* TO DO *
Of the entries below, return only those lines from the line with "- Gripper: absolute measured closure" to the line with "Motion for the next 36", exactly, both included.
*** SUPPLIED ENTRIES Section Begins ***
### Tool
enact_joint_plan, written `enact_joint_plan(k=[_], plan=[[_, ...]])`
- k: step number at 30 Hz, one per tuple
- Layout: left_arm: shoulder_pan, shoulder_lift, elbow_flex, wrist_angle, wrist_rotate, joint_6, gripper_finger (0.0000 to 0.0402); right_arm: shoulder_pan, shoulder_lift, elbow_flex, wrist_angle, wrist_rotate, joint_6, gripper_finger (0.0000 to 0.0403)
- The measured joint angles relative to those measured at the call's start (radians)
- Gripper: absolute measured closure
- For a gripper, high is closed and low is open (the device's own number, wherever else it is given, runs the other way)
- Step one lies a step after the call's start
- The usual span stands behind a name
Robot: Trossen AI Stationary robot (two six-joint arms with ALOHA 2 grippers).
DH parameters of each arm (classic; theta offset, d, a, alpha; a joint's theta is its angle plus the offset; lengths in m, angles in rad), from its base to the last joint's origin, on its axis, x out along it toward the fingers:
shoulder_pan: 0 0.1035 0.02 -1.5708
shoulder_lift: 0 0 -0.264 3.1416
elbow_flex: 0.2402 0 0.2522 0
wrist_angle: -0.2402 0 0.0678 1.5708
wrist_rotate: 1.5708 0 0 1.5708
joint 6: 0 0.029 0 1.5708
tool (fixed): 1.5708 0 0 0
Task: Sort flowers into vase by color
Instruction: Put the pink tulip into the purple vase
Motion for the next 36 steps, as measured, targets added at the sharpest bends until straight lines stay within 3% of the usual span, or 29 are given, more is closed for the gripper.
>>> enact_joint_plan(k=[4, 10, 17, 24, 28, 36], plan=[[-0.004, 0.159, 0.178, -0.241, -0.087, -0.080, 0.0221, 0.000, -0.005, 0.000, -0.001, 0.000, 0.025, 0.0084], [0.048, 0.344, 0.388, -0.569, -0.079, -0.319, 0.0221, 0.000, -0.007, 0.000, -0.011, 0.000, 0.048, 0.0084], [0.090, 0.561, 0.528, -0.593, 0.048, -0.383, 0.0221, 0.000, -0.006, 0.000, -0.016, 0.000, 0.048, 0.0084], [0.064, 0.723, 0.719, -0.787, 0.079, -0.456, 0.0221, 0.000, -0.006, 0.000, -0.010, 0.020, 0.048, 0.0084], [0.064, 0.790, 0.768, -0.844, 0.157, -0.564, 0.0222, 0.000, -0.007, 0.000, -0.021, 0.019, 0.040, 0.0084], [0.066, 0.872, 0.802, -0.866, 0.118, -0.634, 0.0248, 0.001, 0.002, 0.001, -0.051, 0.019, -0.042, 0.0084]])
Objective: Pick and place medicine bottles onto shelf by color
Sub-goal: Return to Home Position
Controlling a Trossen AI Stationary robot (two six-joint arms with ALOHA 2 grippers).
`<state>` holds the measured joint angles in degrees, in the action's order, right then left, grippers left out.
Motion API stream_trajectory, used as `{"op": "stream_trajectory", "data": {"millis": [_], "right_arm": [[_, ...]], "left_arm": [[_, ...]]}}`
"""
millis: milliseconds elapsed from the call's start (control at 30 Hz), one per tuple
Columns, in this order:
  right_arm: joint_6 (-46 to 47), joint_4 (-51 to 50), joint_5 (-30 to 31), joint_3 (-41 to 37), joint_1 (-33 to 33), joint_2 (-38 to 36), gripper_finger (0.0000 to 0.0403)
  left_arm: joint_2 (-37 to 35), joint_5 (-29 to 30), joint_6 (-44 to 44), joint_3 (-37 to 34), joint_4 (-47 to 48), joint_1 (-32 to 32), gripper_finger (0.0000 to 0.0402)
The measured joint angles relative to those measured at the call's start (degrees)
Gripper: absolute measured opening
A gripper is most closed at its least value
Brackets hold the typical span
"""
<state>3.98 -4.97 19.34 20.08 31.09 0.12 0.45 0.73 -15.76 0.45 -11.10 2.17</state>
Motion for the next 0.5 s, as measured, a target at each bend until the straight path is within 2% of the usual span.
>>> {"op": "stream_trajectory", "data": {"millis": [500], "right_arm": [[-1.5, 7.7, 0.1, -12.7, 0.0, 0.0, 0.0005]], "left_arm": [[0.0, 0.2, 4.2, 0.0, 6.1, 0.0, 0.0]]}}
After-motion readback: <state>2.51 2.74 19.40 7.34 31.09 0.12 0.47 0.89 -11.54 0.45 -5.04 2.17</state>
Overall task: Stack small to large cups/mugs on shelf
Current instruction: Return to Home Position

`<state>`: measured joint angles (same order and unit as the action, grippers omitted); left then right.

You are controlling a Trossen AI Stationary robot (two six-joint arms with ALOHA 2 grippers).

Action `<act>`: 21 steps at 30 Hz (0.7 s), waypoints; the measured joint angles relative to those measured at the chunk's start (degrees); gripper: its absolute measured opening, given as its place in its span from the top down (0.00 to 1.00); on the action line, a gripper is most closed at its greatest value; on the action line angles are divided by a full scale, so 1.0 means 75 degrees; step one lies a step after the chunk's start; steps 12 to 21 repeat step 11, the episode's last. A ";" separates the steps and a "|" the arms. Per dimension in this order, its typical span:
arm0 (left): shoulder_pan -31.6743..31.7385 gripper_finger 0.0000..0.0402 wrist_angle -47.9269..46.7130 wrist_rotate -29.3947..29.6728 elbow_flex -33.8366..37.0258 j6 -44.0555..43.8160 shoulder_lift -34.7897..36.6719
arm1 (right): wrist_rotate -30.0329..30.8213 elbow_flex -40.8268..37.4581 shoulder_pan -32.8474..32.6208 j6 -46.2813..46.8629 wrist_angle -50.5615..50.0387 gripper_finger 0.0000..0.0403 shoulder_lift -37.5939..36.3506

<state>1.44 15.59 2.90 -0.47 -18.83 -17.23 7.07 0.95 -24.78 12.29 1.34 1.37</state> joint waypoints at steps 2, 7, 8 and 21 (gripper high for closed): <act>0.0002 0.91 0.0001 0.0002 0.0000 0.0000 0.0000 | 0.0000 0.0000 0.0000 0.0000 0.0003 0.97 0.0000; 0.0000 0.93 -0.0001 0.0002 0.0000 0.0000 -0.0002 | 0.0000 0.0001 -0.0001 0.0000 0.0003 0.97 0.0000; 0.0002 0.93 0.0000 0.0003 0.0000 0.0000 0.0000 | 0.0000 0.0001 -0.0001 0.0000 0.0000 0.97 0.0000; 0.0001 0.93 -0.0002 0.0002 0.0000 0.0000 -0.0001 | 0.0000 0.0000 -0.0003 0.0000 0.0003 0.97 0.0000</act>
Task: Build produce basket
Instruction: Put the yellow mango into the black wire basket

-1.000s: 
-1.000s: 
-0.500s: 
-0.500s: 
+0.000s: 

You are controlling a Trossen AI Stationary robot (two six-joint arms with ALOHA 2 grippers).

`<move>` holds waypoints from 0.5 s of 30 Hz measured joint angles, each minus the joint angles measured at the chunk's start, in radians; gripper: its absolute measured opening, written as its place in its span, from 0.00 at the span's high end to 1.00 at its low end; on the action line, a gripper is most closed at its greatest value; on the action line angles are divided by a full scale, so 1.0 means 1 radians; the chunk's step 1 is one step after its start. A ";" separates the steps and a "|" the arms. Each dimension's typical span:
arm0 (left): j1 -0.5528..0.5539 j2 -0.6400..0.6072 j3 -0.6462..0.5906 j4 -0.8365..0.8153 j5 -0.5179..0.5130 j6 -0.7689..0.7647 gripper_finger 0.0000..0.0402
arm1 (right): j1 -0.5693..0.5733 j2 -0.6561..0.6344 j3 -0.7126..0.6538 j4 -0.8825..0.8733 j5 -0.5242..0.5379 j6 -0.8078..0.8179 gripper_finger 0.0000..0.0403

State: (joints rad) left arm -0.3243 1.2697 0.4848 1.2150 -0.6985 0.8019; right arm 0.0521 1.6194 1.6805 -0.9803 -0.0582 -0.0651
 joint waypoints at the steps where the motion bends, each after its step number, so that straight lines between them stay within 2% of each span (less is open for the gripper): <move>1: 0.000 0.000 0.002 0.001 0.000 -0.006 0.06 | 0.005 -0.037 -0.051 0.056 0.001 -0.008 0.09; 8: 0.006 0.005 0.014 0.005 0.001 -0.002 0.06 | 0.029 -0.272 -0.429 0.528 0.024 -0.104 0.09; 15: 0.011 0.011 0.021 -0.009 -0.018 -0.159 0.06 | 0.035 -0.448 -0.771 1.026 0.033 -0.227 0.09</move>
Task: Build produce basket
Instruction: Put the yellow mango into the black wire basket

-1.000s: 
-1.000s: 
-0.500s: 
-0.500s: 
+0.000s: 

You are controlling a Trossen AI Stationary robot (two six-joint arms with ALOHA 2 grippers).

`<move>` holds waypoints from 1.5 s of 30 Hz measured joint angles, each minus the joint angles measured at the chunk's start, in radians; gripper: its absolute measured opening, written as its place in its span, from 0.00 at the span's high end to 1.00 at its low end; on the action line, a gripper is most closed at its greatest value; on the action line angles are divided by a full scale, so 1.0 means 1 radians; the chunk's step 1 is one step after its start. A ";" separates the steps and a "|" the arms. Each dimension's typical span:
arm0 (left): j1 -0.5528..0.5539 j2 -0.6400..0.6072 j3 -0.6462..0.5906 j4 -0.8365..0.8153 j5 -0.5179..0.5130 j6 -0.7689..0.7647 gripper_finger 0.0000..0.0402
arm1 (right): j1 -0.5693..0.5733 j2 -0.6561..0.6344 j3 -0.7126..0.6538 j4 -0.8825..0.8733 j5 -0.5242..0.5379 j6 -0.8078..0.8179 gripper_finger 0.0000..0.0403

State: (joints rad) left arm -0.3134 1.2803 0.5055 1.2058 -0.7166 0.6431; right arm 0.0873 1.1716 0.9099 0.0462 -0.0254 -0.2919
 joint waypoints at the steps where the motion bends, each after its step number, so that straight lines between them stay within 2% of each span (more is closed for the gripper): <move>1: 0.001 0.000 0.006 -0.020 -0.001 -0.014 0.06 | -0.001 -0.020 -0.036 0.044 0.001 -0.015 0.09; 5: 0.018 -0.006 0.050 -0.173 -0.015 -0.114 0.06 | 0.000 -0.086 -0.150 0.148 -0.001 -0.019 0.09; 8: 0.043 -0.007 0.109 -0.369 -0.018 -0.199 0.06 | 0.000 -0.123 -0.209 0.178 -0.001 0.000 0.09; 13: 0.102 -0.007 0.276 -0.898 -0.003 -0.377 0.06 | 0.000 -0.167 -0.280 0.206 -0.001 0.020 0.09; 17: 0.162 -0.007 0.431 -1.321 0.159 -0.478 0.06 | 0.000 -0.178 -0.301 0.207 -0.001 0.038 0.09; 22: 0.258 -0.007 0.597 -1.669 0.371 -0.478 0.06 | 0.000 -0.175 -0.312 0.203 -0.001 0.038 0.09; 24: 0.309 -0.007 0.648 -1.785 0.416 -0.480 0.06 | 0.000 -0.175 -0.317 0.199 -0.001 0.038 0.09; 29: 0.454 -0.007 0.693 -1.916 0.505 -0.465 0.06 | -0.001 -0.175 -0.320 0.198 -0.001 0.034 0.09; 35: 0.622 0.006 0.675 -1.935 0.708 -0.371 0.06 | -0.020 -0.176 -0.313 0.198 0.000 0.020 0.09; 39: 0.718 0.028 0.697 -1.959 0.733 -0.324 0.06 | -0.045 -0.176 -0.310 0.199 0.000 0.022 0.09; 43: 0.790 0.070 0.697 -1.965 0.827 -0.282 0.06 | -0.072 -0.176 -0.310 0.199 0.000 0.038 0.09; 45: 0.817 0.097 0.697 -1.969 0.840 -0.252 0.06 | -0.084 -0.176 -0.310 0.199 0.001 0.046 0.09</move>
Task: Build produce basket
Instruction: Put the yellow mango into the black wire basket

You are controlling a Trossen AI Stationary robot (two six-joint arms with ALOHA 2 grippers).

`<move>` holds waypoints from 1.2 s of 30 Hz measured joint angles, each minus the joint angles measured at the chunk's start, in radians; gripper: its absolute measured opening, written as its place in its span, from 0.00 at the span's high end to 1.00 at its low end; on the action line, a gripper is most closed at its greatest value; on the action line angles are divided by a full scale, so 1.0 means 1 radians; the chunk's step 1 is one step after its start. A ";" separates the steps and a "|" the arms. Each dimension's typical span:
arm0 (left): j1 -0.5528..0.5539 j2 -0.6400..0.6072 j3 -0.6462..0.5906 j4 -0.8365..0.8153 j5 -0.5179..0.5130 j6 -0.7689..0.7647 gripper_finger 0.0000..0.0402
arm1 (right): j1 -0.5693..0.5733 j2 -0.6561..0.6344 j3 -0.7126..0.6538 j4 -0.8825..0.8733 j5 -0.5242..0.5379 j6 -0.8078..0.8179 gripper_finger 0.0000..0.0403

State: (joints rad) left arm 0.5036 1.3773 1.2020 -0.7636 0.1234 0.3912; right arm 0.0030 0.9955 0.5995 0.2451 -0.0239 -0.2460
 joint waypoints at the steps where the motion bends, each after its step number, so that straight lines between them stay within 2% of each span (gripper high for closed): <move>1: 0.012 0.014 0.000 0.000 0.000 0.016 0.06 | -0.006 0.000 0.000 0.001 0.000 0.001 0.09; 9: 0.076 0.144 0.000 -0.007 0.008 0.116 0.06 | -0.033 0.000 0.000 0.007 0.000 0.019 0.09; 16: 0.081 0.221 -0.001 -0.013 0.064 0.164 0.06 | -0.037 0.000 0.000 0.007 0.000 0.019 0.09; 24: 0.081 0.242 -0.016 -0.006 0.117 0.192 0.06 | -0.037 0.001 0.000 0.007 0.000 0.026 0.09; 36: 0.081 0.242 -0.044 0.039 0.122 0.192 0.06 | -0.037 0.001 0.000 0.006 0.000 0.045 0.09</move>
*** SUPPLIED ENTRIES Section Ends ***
* RESPONSE *
- Gripper: absolute measured closure
- For a gripper, high is closed and low is open (the device's own number, wherever else it is given, runs the other way)
- Step one lies a step after the call's start
- The usual span stands behind a name
Robot: Trossen AI Stationary robot (two six-joint arms with ALOHA 2 grippers).
DH parameters of each arm (classic; theta offset, d, a, alpha; a joint's theta is its angle plus the offset; lengths in m, angles in rad), from its base to the last joint's origin, on its axis, x out along it toward the fingers:
shoulder_pan: 0 0.1035 0.02 -1.5708
shoulder_lift: 0 0 -0.264 3.1416
elbow_flex: 0.2402 0 0.2522 0
wrist_angle: -0.2402 0 0.0678 1.5708
wrist_rotate: 1.5708 0 0 1.5708
joint 6: 0 0.029 0 1.5708
tool (fixed): 1.5708 0 0 0
Task: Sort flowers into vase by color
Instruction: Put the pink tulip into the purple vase
Motion for the next 36 steps, as measured, targets added at the sharpest bends until straight lines stay within 3% of the usual span, or 29 are given, more is closed for the gripper.

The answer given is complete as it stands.